Problem details: Reproduce exactly the lines below from the one containing "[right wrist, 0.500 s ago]" through the one containing "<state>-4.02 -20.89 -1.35", including both, and nothing else.

*** Block opens ***

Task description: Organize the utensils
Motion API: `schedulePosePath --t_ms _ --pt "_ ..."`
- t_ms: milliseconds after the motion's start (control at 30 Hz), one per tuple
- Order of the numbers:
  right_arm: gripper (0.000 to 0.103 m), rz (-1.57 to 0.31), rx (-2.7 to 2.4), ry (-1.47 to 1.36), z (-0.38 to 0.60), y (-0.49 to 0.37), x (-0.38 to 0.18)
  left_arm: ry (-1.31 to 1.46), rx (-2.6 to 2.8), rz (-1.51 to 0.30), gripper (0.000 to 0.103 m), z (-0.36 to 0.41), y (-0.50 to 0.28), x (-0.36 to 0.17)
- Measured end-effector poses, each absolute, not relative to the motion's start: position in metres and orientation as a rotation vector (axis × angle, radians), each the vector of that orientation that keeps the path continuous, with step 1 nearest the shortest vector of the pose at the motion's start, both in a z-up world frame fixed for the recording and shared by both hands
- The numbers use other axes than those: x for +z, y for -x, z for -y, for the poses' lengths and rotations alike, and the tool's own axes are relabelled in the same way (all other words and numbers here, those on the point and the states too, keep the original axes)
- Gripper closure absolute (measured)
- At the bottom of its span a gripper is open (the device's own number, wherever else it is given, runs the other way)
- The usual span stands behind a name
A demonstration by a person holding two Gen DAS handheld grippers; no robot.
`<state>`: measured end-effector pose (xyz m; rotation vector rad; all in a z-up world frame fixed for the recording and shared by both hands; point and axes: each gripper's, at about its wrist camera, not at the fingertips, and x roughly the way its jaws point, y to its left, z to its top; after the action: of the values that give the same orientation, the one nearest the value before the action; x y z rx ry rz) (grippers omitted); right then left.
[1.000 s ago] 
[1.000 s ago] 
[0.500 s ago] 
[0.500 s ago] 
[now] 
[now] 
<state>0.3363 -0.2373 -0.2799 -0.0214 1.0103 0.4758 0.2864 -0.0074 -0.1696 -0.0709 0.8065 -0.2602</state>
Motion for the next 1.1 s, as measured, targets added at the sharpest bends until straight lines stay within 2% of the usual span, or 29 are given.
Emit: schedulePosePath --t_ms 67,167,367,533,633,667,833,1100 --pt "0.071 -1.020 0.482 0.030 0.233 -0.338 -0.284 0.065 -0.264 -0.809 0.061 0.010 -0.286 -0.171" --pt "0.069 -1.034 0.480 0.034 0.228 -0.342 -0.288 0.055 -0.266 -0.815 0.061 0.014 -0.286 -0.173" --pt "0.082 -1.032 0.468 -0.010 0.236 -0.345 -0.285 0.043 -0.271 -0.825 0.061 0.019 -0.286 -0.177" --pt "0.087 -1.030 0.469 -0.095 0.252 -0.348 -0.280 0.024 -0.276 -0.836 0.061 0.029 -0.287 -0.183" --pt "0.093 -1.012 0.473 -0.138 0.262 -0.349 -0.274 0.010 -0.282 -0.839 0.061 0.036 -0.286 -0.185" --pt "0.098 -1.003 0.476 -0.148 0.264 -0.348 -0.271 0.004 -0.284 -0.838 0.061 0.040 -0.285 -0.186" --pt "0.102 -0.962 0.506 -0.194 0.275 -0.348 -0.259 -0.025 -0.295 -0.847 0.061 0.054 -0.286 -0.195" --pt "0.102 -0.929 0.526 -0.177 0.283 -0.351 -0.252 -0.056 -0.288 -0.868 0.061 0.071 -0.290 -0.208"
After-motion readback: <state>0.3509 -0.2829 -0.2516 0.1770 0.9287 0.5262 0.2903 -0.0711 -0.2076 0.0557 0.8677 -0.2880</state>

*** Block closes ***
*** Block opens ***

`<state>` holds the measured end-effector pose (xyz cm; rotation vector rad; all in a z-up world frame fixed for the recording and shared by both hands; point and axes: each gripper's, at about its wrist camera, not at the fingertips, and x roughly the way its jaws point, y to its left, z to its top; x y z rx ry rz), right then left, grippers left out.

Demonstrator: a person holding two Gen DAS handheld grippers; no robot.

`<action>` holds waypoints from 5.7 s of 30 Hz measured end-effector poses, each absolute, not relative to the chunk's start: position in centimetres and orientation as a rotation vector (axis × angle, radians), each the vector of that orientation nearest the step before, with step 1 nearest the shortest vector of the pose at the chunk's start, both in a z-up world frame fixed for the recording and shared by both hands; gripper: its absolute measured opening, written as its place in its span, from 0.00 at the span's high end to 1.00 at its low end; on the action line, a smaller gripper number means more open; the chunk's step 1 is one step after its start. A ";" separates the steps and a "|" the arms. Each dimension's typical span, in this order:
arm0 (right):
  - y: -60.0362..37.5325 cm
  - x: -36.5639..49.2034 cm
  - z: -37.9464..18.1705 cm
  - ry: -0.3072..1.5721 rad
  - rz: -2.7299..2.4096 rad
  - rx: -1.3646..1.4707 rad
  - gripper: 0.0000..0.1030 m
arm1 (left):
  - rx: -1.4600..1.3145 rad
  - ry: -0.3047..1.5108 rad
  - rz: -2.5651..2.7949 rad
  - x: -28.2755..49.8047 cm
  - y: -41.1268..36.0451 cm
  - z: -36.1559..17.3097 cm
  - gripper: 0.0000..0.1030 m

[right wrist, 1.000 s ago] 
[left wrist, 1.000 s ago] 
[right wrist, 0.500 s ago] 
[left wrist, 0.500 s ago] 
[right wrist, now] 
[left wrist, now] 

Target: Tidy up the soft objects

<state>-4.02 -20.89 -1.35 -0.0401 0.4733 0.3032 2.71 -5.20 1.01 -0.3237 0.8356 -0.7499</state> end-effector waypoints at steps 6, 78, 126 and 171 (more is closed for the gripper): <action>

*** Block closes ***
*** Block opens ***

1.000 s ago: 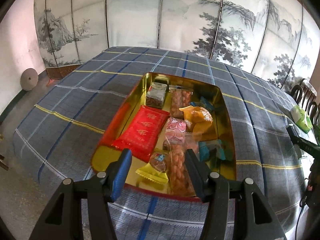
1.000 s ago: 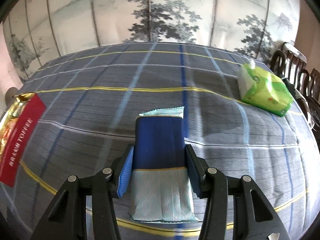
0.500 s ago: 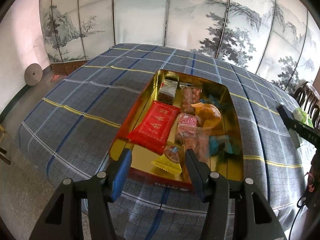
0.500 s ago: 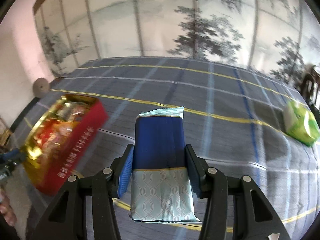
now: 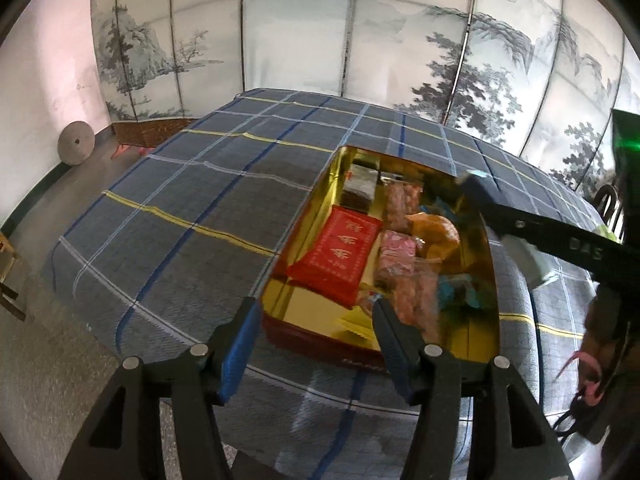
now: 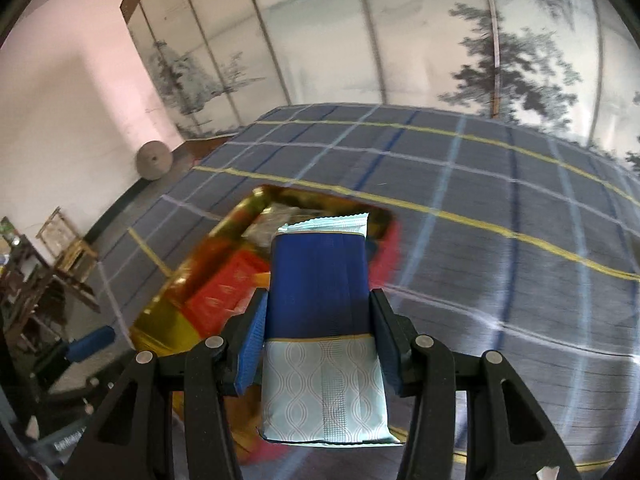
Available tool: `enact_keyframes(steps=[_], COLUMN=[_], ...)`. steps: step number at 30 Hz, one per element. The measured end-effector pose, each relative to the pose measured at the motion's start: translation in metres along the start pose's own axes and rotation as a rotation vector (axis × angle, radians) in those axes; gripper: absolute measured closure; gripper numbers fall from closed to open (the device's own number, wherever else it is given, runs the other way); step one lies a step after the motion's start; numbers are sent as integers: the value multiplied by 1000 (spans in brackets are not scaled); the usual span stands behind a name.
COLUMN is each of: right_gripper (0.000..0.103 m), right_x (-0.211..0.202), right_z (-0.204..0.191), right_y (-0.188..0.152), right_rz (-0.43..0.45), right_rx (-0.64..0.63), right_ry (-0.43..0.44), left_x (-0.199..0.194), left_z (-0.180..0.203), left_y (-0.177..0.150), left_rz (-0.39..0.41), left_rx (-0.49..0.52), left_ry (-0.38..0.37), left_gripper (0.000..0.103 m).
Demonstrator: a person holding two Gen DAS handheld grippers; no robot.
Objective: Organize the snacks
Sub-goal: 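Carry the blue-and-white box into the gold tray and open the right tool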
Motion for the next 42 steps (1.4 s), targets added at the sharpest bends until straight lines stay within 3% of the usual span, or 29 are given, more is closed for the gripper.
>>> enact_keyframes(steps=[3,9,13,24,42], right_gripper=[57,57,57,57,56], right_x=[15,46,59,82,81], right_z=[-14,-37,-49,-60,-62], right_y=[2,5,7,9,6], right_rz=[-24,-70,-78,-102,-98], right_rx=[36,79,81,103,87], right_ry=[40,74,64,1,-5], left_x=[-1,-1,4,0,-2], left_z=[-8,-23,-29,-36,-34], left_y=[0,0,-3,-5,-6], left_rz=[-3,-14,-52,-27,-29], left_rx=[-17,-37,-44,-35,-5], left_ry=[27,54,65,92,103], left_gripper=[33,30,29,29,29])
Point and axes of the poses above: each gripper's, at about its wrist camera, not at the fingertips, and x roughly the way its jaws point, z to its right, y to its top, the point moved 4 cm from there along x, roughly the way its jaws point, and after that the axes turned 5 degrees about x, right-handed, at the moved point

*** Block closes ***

Answer space:
[right wrist, 0.500 s ago] 
[left wrist, 0.500 s ago] 
[right wrist, now] 
[left wrist, now] 

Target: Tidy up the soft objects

<state>-4.02 -20.89 -1.35 -0.0401 0.4733 0.3032 2.71 -5.20 1.01 -0.3237 0.8356 -0.7499</state> end-effector waypoints at steps 6, 78, 126 and 171 (more is closed for the gripper): <action>

That is the complete answer to the exercise.